Thursday, March 12, 2015

Like Father Like Son

Ever since I was a little kid, I always liked working with my dad. Yard work, painting or electrical work, it didn't matter. Whatever my dad was working on, I wanted to help. Despite this, we will most likely never work in the same career field, let alone for the same business. My dad is a salesman and I am majoring in mechanical engineering. However, I can share many of the feelings that Dave Stribling, from Studs Terkell's Working, has about working at the garage with his father.

First I remember the resentment for my father's old fashioned ways of doing things. While snowblowers exist, and are very popular where I live (Cleveland right in the middle of the snowbelt), we still shoveled the driveway through my senior year of high school.

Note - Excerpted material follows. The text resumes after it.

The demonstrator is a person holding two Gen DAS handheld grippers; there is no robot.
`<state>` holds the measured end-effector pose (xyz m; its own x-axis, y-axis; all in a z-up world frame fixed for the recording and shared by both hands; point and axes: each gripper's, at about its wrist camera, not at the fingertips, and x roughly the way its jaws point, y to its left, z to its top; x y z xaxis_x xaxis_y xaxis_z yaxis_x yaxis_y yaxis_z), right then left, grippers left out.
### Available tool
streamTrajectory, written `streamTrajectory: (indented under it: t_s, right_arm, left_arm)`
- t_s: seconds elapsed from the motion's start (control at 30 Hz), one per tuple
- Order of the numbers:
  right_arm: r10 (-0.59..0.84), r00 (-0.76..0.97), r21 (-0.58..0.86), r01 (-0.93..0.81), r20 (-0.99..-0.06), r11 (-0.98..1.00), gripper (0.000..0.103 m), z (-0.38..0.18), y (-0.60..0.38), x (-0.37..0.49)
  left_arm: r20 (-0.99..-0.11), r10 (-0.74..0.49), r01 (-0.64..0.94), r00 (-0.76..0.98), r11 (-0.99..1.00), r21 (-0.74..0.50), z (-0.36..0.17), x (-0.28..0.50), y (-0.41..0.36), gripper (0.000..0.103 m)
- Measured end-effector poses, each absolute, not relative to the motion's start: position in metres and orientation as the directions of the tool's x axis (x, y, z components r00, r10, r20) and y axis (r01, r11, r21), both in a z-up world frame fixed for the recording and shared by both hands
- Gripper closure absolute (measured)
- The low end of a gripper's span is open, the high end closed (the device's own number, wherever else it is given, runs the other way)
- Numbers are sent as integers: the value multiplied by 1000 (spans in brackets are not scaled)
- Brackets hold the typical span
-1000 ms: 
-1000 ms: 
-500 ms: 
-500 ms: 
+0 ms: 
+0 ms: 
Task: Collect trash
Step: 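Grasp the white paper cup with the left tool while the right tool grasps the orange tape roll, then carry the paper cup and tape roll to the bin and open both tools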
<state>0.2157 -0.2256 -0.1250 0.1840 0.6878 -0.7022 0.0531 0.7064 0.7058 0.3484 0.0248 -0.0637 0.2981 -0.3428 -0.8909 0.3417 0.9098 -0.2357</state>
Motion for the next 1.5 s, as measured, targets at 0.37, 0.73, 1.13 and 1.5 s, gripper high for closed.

He did get one after I left for college and couldn't help out anymore, but that makes sense with him getting older so I'm happy he finally got over his stubbornness. This seemed exactly Dave's sentiments about Glenn using hand tools instead of power tools.

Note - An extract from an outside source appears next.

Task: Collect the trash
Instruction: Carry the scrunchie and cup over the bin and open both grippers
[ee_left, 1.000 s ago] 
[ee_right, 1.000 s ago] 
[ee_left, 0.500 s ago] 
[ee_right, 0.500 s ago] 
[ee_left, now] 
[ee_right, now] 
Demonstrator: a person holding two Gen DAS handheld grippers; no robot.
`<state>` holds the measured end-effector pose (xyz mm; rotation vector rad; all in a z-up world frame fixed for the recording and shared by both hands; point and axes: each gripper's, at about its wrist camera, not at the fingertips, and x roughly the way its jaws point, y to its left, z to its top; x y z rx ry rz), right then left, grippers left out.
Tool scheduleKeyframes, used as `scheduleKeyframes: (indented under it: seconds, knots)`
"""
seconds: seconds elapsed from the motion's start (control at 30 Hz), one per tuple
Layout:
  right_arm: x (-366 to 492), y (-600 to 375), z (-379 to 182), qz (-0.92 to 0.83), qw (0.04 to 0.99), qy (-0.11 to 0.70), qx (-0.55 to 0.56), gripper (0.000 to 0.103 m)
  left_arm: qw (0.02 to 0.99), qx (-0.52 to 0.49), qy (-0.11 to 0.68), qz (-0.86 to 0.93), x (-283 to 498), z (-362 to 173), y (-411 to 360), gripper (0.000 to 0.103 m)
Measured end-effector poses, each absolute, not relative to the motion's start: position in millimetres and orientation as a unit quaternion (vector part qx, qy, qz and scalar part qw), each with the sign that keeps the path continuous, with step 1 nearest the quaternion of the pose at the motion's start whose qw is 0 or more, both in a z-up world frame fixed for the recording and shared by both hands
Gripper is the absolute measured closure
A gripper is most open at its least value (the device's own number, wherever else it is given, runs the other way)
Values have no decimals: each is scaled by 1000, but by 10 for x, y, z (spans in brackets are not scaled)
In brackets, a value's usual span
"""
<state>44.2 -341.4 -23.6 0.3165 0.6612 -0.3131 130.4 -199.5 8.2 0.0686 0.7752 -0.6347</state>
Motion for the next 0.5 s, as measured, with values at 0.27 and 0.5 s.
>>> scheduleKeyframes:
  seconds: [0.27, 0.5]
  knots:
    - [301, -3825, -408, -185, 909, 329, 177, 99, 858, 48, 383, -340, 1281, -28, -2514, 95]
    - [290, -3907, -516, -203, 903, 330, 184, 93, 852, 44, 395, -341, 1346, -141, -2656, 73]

Next I remember his need to do chores that I found completely useless. We had two large cottonwood trees in our front yard which lost a lot of small sticks in the fall. Every day it was necessary for him to make sure all the sticks were clear from the yard before he could go to sleep, despite more sticks always ending up in the yard the next day. I hated picking up sticks but still did it every day in the fall, because that's what he wanted. This memory came on page 551 when Dave was talking about how he does most of the work but his father thinks that he does all of it because I remember having that exact feeling as a kid.

I really liked hearing Dave's opinions of working with his dad and it kind of made me miss working with mine.

Questions:

Does anybody else have cool stories of working with a parent?